Cae la lluvia sobre la hilera de plátanos teñidos de ocres
frente a mi ventana y adorna la calle con reflejos de espejo. La brisa mece las
copas de los árboles y les arrebata unas hojas que inicialmente saltan
disparadas hacia arriba para ir cayendo después en un movimiento pendular. Las más expuestas al barrido del aire -por ocupar la cúspide de las ramas- se
agitan con nerviosismo: parecen reclamar el destino de sus compañeras. El
edificio que se eleva tras los árboles, las hojas y las calles es de ladrillos
color beige. Observo que no todos los ladrillos de la fachada han recibido del
mismo modo las gotas de agua, ya que mientras unos mantienen invariable su
color habitual, otros han oscurecido ostensiblemente.

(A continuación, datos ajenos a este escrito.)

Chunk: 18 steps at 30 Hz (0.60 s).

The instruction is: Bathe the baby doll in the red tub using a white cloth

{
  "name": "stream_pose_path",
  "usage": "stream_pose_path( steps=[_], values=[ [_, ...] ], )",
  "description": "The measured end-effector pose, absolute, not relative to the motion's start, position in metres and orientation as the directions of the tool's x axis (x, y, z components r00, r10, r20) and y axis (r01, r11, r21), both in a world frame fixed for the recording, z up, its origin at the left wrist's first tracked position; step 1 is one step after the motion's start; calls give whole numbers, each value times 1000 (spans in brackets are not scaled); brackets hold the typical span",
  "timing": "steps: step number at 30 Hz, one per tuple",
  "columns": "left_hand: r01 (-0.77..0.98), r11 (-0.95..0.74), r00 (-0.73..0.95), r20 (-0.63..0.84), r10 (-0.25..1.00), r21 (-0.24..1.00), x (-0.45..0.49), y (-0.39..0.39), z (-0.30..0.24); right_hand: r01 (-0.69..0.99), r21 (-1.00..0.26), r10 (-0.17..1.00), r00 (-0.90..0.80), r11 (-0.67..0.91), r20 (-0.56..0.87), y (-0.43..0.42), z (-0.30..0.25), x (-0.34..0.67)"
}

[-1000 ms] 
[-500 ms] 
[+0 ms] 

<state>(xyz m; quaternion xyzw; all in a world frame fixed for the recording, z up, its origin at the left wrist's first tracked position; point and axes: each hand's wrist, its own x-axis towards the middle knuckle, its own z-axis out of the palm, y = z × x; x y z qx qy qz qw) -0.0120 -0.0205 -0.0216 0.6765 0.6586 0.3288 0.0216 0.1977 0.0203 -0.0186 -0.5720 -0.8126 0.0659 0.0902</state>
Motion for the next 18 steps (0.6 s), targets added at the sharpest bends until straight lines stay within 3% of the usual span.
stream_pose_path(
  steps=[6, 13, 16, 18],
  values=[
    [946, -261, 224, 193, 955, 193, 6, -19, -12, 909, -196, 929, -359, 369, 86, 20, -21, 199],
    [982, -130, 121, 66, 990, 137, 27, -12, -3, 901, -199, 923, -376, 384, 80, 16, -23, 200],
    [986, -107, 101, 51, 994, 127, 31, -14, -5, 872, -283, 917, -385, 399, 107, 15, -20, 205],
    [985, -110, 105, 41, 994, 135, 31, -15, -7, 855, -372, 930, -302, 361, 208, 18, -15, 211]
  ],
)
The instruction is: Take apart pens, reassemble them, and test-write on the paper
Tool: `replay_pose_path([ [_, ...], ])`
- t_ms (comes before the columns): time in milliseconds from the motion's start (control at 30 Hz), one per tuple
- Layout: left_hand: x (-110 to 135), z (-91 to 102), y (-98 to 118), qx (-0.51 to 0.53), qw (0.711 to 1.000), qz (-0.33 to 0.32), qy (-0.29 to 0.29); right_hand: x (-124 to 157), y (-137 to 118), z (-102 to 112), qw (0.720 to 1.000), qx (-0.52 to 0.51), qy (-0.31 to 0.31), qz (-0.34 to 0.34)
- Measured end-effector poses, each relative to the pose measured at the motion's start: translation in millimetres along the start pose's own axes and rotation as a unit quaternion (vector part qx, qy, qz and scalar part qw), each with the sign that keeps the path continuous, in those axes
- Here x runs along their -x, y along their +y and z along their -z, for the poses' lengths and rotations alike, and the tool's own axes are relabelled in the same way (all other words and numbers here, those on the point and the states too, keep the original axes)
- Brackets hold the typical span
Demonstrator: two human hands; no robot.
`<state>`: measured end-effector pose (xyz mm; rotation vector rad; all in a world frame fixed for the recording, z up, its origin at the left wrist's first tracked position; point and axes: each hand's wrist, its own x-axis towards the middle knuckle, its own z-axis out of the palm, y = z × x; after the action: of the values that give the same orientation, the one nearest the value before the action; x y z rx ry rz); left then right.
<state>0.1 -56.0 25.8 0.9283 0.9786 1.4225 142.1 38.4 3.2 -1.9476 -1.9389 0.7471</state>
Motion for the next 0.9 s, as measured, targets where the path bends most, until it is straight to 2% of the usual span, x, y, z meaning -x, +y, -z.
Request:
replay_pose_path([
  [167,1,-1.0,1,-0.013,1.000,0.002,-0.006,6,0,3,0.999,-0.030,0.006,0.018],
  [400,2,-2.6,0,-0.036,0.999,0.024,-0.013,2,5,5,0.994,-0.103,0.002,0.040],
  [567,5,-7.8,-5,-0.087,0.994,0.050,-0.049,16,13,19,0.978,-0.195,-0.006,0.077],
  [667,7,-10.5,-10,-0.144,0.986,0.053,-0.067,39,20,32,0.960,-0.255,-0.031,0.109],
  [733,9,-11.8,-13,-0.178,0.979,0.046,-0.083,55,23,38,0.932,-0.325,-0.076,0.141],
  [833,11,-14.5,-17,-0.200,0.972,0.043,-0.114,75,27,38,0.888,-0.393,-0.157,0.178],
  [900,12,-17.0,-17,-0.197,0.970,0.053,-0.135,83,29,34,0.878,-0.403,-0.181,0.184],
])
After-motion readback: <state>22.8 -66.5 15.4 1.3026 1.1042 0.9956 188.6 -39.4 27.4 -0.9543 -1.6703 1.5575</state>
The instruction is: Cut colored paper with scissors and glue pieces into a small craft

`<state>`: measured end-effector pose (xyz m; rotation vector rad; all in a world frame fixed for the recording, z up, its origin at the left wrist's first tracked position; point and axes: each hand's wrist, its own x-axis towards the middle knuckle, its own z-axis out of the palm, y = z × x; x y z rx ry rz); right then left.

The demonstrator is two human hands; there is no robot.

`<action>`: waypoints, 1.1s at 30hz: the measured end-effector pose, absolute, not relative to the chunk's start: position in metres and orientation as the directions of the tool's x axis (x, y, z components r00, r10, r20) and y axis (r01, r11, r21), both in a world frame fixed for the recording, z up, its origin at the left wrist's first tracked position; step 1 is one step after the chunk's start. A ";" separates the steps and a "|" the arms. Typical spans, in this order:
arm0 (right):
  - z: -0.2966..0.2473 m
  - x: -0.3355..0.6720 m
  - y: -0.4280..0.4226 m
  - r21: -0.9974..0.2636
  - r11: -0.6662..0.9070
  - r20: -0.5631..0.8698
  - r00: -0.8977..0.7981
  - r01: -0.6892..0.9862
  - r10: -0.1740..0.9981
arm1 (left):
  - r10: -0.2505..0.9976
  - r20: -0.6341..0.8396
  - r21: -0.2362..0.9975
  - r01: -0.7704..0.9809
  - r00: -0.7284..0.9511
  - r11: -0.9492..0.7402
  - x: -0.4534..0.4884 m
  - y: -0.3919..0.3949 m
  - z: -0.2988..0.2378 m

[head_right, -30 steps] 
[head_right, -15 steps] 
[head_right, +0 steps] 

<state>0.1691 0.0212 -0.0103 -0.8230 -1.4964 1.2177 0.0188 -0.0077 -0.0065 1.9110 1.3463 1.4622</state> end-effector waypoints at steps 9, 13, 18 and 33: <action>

La lluvia ha cesado. Las nubes se repliegan arrastradas por
el aire. En su huida se desprenden trozos que semejan pequeñas islas rodeadas
de un intenso azul. La luz se apodera del barrio aún adormilado. El Sol es tan
intenso que me obliga a bajar la mirada y calienta mi frente. Se abren círculos
blancos en las paredes. Diminutas semillas blancas cruzan mi ventana con el
único destino de recoger la luz y proyectarla hacia mis ojos. Dos gorriones juegan
a perseguirse a lo lejos: sus lomos plateados.